> **TASK OBJECTIVE**
Set down again exactly the lines of the listing below that fall between the line holding "Target: **table**" and the line holding "Target: **box**", inclusive.

> **RECORDED DATA**

********************

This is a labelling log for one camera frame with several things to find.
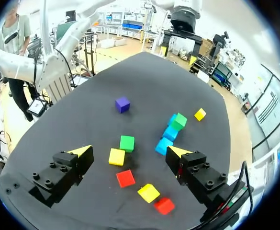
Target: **table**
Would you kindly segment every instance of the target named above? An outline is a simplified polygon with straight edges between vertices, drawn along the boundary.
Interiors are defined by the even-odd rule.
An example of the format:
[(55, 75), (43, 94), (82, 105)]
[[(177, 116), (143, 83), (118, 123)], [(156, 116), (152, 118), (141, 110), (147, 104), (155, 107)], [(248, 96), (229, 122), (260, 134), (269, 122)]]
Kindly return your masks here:
[[(131, 101), (124, 114), (114, 105), (121, 96)], [(207, 115), (198, 122), (194, 114), (200, 108)], [(177, 112), (188, 121), (175, 146), (200, 150), (212, 167), (228, 173), (230, 131), (223, 97), (178, 65), (144, 52), (77, 87), (27, 131), (2, 172), (0, 197), (10, 210), (17, 207), (39, 229), (52, 224), (52, 229), (89, 229), (84, 228), (86, 224), (101, 229), (185, 230), (195, 226), (205, 206), (179, 185), (165, 157), (154, 151), (168, 120)], [(121, 135), (135, 137), (135, 150), (126, 154), (123, 167), (109, 165), (110, 148), (119, 148)], [(59, 204), (49, 209), (30, 195), (20, 194), (24, 178), (31, 181), (32, 173), (47, 167), (53, 154), (88, 144), (93, 146), (95, 162), (81, 184), (73, 186)], [(136, 185), (121, 189), (116, 173), (129, 168)], [(4, 182), (9, 176), (21, 186), (6, 195), (3, 191), (14, 180)], [(153, 203), (146, 203), (137, 193), (145, 184), (153, 184), (176, 209), (170, 215), (159, 214)]]

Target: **cardboard box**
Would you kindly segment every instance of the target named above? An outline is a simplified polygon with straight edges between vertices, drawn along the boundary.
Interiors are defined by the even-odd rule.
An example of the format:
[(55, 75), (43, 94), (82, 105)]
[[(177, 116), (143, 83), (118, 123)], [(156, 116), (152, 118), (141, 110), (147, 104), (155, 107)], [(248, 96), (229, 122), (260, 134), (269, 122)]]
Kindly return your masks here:
[(213, 41), (211, 41), (209, 39), (203, 39), (202, 45), (199, 49), (199, 54), (201, 54), (205, 57), (208, 57), (212, 48), (213, 48)]

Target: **box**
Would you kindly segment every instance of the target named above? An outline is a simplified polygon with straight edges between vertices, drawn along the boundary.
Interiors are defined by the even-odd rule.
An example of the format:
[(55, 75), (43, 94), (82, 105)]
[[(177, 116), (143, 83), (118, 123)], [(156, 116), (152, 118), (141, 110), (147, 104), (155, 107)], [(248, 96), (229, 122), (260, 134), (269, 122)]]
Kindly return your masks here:
[(133, 31), (128, 31), (128, 36), (133, 37), (134, 36), (134, 32)]
[(199, 49), (199, 54), (201, 54), (205, 57), (208, 57), (212, 48), (213, 48), (213, 41), (211, 41), (209, 39), (203, 39), (202, 45)]
[(114, 46), (123, 46), (127, 44), (127, 40), (122, 37), (116, 37), (115, 39)]
[(114, 40), (113, 39), (105, 39), (101, 41), (101, 48), (108, 49), (114, 47)]

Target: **cube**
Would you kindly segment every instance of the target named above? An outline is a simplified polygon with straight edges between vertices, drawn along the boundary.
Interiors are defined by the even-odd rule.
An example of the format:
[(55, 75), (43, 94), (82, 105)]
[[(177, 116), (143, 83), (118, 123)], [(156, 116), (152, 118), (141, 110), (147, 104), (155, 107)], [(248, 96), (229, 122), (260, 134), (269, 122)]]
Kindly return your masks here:
[(111, 149), (110, 150), (110, 157), (109, 157), (109, 164), (123, 166), (124, 165), (124, 158), (125, 158), (125, 151), (120, 149)]
[(138, 194), (147, 202), (151, 203), (154, 201), (160, 193), (152, 184), (146, 184), (143, 188), (138, 190)]
[(134, 137), (121, 136), (120, 149), (132, 152), (134, 150)]
[(168, 198), (162, 198), (154, 206), (162, 215), (168, 214), (175, 208), (174, 203)]
[(164, 131), (162, 137), (166, 138), (170, 141), (175, 141), (177, 135), (178, 135), (178, 131), (173, 129), (171, 126), (167, 127), (167, 129)]
[(198, 121), (201, 121), (205, 116), (206, 112), (202, 108), (195, 114), (195, 117)]
[(175, 130), (180, 131), (186, 126), (186, 123), (187, 123), (187, 118), (184, 117), (182, 114), (178, 113), (175, 119), (170, 124), (170, 126)]
[(115, 107), (120, 113), (124, 113), (130, 108), (130, 101), (127, 97), (121, 97), (115, 100)]
[(124, 172), (117, 173), (116, 178), (121, 188), (125, 188), (127, 186), (135, 184), (134, 176), (132, 175), (130, 169)]
[(155, 151), (165, 156), (167, 154), (167, 147), (172, 146), (174, 143), (167, 138), (162, 138), (157, 144)]
[(168, 122), (168, 126), (170, 126), (170, 124), (173, 122), (173, 120), (176, 118), (177, 114), (174, 114), (171, 119)]

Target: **cyan cube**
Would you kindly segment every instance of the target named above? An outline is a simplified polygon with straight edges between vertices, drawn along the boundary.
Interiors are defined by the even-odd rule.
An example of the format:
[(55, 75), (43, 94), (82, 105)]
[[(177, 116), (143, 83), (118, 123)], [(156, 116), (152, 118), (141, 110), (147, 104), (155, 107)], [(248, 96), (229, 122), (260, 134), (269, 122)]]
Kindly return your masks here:
[(162, 137), (169, 139), (170, 141), (175, 141), (179, 131), (175, 130), (171, 126), (167, 127), (167, 129), (164, 131)]
[(115, 107), (120, 113), (124, 113), (130, 108), (130, 101), (127, 97), (121, 97), (115, 100)]
[(155, 151), (165, 156), (167, 154), (167, 147), (172, 146), (174, 143), (167, 138), (162, 138), (157, 144)]
[(171, 119), (170, 119), (169, 122), (168, 122), (168, 126), (170, 126), (170, 124), (173, 122), (173, 120), (175, 120), (176, 116), (177, 116), (177, 114), (174, 114), (174, 115), (171, 117)]

********************

> **SOLVED EXERCISE**
Target: **table**
Would you kindly segment every instance of the target named above? An outline is a simplified polygon with straight edges between vertices, drawn along the boundary.
Interiors are defined by the even-odd rule.
An example of the format:
[(55, 75), (43, 94), (82, 105)]
[[(177, 116), (143, 83), (118, 123)], [(156, 116), (152, 118), (141, 110), (147, 104), (155, 107)], [(248, 96), (229, 122), (260, 134), (269, 122)]]
Kindly return your masks here:
[[(131, 101), (124, 114), (114, 105), (121, 96)], [(207, 115), (198, 122), (194, 114), (200, 108)], [(177, 112), (188, 121), (175, 146), (200, 150), (212, 167), (228, 173), (230, 131), (223, 97), (178, 65), (144, 52), (77, 87), (27, 131), (2, 172), (0, 197), (10, 210), (17, 207), (39, 229), (52, 224), (52, 229), (89, 229), (84, 228), (86, 224), (101, 229), (185, 230), (195, 226), (205, 206), (179, 185), (165, 157), (154, 151), (168, 120)], [(121, 135), (135, 137), (135, 150), (126, 154), (123, 167), (109, 165), (110, 148), (119, 148)], [(59, 204), (49, 209), (30, 195), (20, 194), (24, 178), (31, 181), (32, 173), (47, 167), (53, 154), (88, 144), (93, 146), (95, 162), (81, 184), (73, 186)], [(136, 185), (121, 189), (116, 173), (129, 168)], [(4, 182), (9, 176), (21, 186), (6, 195), (3, 191), (14, 180)], [(153, 203), (146, 203), (137, 193), (145, 184), (153, 184), (176, 209), (170, 215), (159, 214)]]

Target: **cardboard box**
Would you kindly segment every instance of the target named above? An outline is a simplified polygon with straight edges between vertices, drawn along the boundary.
Interiors are defined by the even-odd rule.
An example of the format:
[(55, 75), (43, 94), (82, 105)]
[[(177, 116), (143, 83), (118, 123)], [(156, 116), (152, 118), (141, 110), (147, 104), (155, 107)], [(248, 96), (229, 122), (260, 134), (269, 122)]]
Kindly return your masks here:
[(213, 41), (211, 41), (209, 39), (203, 39), (202, 45), (199, 49), (199, 54), (201, 54), (205, 57), (208, 57), (212, 48), (213, 48)]

Target: **box**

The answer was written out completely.